Published in final edited form as: Nat Microbiol. 2020 Jul 20;5(10):1247–1261. doi: 10.1038/s41564-020-0753-6

Extended Data Fig. 3. Analysis of mutant Vpu proteins and evaluation of known cellular Vpu targets.

Extended Data Fig. 3

Analysis of mutant Vpu proteins and evaluation of known cellular Vpu targets. (a) Sequence of WITO Vpu with mutated positions indicated. (b) Western blot depicting expression of different WITO Vpu mutants from (a) and CH106 wt and its KKDQ mutant with the ER retention sequence. Experiment repeated 2 times with similar outcome. (c) Homologous repair in WTK1(HR/3’) cells transfected with different mutants of WITO Vpu or CH106 and the CH106 KKDQ mutant with ER retention sequence. 48 h post transfection cells were analyzed by FACS to evaluate DSB repair frequencies.
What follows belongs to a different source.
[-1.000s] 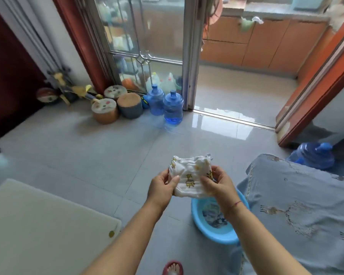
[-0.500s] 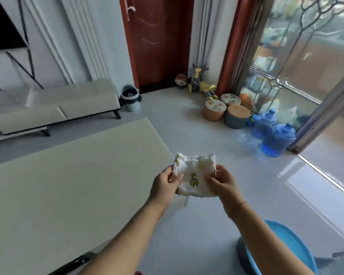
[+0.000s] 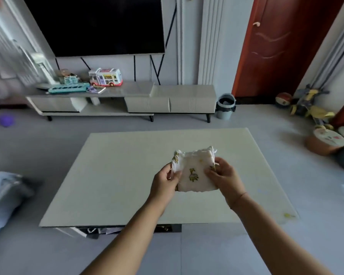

Bars represent means ± SEM, n=3 or 4 biologically independent experiments in triplicates, *p=0.0273, **p=0078, **p=0.0039 (absolute mean value: 0.7 %). Statistical evaluation shown for the comparison between wt WITO Vpu and the indicated Ala substitution mutants. (d) BrdU assay to analyze DNA processing mediated by different WITO Vpu mutants. WTK1(HR/3’) WITO transfected cells were IR (2 Gy), pre-extracted, fixed and stained against BrdU. Data presents 4 independent experiments where each dot (n=14-18) presents mean value of 30-50 analyzed nuclei from one image view, ± SEM. *p=0.0166, **p=0.012, ***p=0.0085, ****p=0.0001. Black stars presenting comparison to the control, blue stars comparison to WITO Vpu. The lower panel shows representative BrdU and AU1 microscopic images. (e) Homologous repair in WTK1(HR/3’) (β-TrCP). Cells were transfected with wt, vpr* or vpu* pHIV-1-NL4-3-env*-IRES-mCherry constructs together with expression plasmids for I-Sce I and the DN form of β-TrCP. 48 h later cells were harvested for FACS analysis. Bars represent means ± SEM, n=3 biologically independent experiments in triplicates, **p=0.039 (absolute mean value: 0.1%). Lower panels show Western blot demonstrating overexpression of β-TrCP-DN. (f) Immunoprecipitation (IP) of RAD52 1h after γ-irradiation (2Gy) of WTK1(HR/3’) cells transfected 24h before with NL4-3 Vpu expression plasmid or empty vector (Control). Graph presents mean values ± SD from two independent experiments. Note that RAD52 is difficult to detect by Western blotting unless it is concentrated e.g. by IP. Thus, most analyses had to rely on mRNA expression levels. (g) Evaluation of RAD52 mRNA levels in SaOS cells treated as described in the legend Fig. 2i. Bars represent means ± SEM, n=4. Two sided Wilcoxon matched-pairs test in c, d, e, g.